That way we'll have all the basics in one place.

We're trying to figure out which aspects of coloring come from the mottling gene, and which from other genes. Also, MysteryChicken said the mottling gene has apparently been behaving like a dominant gene, which is either confusing or fascinating to me :)

But we really were getting off-topic for the thread we were in, so we'll try to move it over here.
 
This thread is to continue a discussion that began in another thread:
https://www.backyardchickens.com/threads/silkie-breeding-questions.1424097/page-3#post-23514878

@MysteryChicken
Can you re-post the pictures of your roosters and their feathers, along with listing their parents?
That way we'll have all the basics in one place.
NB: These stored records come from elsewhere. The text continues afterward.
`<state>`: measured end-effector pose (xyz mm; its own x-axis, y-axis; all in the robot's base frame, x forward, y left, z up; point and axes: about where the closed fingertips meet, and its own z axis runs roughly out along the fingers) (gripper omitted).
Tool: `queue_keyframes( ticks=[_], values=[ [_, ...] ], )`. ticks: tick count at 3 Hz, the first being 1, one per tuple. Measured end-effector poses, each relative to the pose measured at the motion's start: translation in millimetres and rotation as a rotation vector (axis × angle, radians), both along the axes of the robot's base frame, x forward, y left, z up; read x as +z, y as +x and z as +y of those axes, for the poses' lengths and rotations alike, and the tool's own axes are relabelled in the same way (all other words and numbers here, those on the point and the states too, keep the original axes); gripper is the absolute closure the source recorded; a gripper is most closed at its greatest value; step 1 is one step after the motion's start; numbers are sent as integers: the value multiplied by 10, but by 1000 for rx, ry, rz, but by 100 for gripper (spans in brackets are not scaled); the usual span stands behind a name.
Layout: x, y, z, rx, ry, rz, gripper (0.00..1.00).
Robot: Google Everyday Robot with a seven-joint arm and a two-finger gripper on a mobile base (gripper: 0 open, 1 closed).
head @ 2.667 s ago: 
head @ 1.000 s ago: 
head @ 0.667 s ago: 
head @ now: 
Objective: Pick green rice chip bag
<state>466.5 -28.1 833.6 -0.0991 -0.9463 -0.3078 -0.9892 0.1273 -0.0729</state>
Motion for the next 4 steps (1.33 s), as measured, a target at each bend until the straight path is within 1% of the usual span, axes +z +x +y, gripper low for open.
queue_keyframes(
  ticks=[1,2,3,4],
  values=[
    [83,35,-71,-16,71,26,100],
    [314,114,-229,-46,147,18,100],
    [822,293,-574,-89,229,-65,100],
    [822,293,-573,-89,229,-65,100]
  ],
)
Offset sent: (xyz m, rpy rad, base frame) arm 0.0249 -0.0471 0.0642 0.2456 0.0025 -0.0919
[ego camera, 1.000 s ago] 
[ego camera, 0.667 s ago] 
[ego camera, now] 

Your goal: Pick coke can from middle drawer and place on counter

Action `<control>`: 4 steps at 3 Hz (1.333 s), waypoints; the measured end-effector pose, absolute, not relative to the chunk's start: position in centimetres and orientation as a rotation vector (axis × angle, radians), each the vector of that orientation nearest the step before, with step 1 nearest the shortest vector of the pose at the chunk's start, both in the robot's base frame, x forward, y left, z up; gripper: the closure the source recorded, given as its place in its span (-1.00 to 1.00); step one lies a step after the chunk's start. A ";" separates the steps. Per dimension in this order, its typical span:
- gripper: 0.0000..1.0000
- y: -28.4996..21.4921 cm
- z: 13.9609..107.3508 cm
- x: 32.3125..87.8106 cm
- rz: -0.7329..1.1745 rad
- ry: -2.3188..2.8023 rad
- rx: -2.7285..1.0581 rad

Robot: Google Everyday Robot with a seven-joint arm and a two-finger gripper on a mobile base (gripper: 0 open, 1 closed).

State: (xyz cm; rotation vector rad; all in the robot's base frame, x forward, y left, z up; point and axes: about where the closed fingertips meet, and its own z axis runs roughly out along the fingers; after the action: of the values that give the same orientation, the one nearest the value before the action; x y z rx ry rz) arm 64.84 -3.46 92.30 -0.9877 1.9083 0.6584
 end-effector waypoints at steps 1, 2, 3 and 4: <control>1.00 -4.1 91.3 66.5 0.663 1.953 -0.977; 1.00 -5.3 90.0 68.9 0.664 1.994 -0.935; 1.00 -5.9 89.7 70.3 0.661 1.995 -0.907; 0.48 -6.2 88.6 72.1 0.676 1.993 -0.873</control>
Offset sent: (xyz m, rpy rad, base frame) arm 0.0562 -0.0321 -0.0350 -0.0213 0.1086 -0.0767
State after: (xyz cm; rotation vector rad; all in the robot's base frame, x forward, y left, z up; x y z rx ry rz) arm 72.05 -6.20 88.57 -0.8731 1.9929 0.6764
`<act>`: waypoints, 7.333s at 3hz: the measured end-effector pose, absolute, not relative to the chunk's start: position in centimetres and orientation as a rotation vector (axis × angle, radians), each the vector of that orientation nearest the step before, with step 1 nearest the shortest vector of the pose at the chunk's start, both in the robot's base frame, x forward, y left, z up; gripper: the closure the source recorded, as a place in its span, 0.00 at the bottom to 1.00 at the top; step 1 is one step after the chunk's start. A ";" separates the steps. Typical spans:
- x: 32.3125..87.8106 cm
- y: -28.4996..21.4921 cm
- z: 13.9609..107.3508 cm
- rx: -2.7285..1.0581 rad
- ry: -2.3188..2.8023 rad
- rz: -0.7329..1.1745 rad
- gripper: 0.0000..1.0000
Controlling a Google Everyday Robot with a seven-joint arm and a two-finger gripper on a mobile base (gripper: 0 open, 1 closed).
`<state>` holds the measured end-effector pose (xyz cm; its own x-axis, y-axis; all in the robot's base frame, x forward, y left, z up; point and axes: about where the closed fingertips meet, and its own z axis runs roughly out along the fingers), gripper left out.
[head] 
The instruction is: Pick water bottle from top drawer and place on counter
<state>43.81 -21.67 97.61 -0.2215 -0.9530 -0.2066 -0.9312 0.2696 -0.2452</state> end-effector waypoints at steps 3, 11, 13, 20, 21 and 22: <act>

We're trying to figure out which aspects of coloring come from the mottling gene, and which from other genes. Also, MysteryChicken said the mottling gene has apparently been behaving like a dominant gene, which is either confusing or fascinating to me :)

But we really were getting off-topic for the thread we were in, so we'll try to move it over here.
This can work too. I'll gather up the pictures, & stuff in a few minutes. Gonna eat breakfast first.
 
The Dad Of Bigfoot, one of the chickens in question, Squeakers is a cross of Mille Fleur D'uccle hen, & Silver Duckwing OEGB.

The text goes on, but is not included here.